Commercially, "Babe" debuted at number 16 on the Gaon Digital Chart and rose three positions to number 13 where it peaked the following week. It was nominated for Best Dance Performance – Solo at the 2017 Mnet Asian Music Awards.

== Composition ==
"Babe" was written by Hyuna, Shinsadong Tiger and Beom X Nang and was produced by the latter two. At the surface-level, the song appears to be written about a relationship, but it draws parallels to her experiences in the music industry with the hook revolving around needing approval, changing against her will, and being infantilized. The lyrics where she counts her age backwards shows Hyuna getting progressively younger and younger, seemingly referencing the expectation that she needs to continue to act and appear young as she grows older.

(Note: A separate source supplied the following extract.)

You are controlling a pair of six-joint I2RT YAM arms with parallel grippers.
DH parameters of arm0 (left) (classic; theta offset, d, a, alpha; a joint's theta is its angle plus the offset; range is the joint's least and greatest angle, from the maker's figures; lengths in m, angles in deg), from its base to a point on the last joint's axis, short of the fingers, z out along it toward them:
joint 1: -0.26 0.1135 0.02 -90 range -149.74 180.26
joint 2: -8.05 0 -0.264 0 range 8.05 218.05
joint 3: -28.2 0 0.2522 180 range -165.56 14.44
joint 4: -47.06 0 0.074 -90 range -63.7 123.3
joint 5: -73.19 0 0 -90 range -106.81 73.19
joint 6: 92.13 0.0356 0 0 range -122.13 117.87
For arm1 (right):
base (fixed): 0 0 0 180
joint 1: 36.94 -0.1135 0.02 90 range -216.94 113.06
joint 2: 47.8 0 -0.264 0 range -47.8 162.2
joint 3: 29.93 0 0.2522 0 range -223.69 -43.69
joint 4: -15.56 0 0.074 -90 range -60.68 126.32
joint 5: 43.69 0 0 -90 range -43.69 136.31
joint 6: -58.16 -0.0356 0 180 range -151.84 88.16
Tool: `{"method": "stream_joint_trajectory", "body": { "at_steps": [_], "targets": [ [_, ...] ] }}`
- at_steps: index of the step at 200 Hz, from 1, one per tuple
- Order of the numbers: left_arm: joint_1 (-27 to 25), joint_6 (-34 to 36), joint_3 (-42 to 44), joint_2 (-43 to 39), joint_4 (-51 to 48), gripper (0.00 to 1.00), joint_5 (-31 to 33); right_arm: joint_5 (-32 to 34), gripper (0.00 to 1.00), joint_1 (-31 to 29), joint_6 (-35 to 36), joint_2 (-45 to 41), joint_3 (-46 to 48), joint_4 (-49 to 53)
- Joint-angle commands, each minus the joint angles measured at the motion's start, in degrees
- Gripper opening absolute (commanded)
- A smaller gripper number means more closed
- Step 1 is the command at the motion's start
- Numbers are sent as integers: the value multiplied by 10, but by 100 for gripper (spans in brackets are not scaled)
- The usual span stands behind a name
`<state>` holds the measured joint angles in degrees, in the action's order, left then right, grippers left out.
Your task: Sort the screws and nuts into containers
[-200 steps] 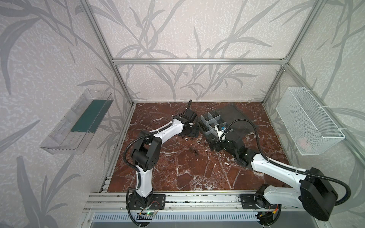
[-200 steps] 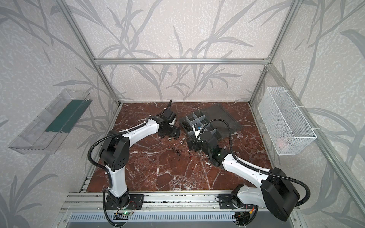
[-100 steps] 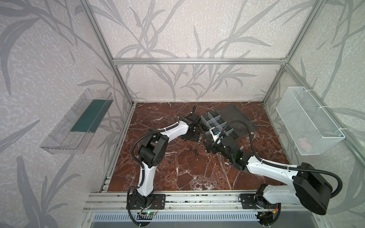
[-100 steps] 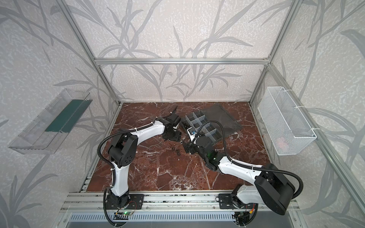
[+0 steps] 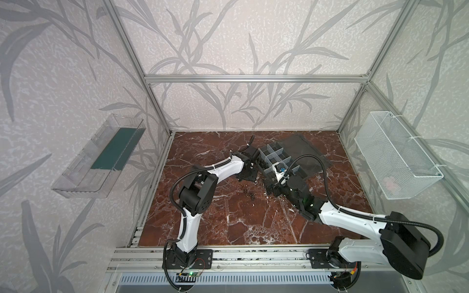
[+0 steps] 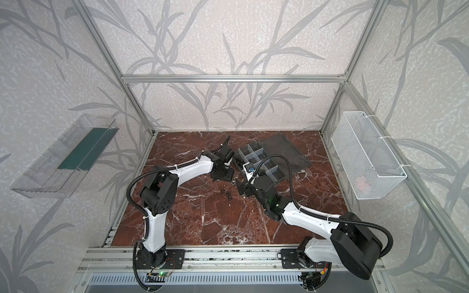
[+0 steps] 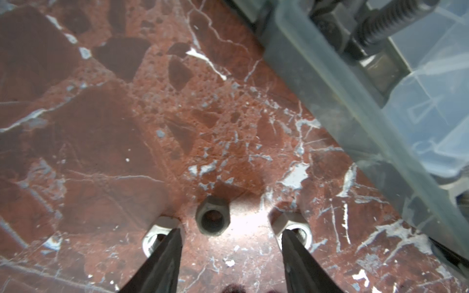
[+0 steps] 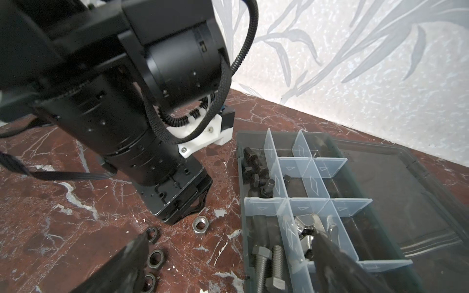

== Commercial performance ==
Following the song's release, Hyuna trending on several domestic real-time search engines. It debuted at number 16 on the Gaon Digital Chart, on the chart issue dated August 27 – September 2, 2017, with 65,334 downloads sold and 1,356,010 streams. It also debuted at number 3 on the Gaon Social Chart on the same week. On the issue between September 3 and 9, 2017, the song peaked at number 13. The song placed at number 17 on the chart for the month of September 2017, as a hot track, with 193,586 downloads sold. It also debuted at number 43 on Billboard Korea's K-pop Hot 100. In its second week, the song rose to number 17 and peaked at number 13 a week later.

== Music video and promotion ==
A music video teaser was released on August 27, 2017, through Hyuna's official YouTube channel. The music video was officially released two days later and garnered 1 million views in a day. The 1990s-inspired video has the singer dancing in different scenarios, one of them being outer space.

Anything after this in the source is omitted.